▶ [Instructions for the task] Look through the records and copy every line in which "Could" appears.

#### Information provided

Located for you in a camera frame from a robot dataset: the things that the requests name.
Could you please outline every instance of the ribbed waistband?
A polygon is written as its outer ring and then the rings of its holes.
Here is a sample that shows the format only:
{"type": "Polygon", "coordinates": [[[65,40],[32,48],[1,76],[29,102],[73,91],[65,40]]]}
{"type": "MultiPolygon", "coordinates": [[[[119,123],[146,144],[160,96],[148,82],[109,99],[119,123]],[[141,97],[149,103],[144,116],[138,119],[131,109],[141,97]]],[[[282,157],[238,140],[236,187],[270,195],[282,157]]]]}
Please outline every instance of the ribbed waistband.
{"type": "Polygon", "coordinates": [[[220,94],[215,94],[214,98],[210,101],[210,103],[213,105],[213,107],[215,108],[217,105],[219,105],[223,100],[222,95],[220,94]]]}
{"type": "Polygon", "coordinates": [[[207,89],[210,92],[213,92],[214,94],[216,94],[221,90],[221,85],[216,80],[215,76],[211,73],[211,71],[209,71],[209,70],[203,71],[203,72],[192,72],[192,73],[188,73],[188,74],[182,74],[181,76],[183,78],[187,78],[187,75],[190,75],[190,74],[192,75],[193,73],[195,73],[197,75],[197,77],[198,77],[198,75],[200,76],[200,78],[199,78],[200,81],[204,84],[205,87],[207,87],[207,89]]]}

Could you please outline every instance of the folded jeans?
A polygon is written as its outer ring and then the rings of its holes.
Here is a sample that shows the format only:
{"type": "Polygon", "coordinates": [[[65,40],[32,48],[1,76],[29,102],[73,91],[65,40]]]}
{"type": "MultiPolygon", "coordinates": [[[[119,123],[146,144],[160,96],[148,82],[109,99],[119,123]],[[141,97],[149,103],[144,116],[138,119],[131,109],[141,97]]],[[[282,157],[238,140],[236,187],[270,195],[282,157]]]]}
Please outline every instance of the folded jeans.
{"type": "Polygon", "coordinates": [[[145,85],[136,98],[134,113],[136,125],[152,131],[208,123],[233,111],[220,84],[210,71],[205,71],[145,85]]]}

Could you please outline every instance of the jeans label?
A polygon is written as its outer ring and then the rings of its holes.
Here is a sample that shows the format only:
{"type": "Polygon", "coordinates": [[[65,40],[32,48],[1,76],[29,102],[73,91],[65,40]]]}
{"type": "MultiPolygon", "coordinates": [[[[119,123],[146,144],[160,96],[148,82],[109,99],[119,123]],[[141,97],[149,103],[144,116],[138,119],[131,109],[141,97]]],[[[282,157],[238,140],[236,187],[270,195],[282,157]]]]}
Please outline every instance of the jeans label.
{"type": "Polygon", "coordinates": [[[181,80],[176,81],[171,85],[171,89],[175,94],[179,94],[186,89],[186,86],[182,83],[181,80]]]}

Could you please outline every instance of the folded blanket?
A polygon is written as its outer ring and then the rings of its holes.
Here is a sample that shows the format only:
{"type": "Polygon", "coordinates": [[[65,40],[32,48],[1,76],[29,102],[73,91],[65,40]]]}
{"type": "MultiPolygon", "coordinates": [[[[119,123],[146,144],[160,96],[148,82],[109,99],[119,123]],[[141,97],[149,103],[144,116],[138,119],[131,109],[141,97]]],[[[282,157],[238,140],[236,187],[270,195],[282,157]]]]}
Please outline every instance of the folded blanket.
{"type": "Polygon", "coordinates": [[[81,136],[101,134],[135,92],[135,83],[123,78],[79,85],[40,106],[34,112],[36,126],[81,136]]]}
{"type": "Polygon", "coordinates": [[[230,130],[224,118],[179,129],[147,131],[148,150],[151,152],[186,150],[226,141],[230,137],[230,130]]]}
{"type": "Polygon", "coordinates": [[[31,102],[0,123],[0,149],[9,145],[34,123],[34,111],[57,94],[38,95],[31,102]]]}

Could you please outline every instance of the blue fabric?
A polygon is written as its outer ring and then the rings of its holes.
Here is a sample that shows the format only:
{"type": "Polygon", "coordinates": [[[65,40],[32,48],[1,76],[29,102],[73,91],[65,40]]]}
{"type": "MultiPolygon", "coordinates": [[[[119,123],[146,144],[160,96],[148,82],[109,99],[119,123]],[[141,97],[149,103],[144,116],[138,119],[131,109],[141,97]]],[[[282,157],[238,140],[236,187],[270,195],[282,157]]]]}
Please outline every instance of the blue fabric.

########

▶ [Response below]
Could you please outline every instance of the ribbed waistband?
Could you please outline every instance of the folded jeans?
Could you please outline every instance of the jeans label?
Could you please outline every instance of the folded blanket?
Could you please outline every instance of the blue fabric?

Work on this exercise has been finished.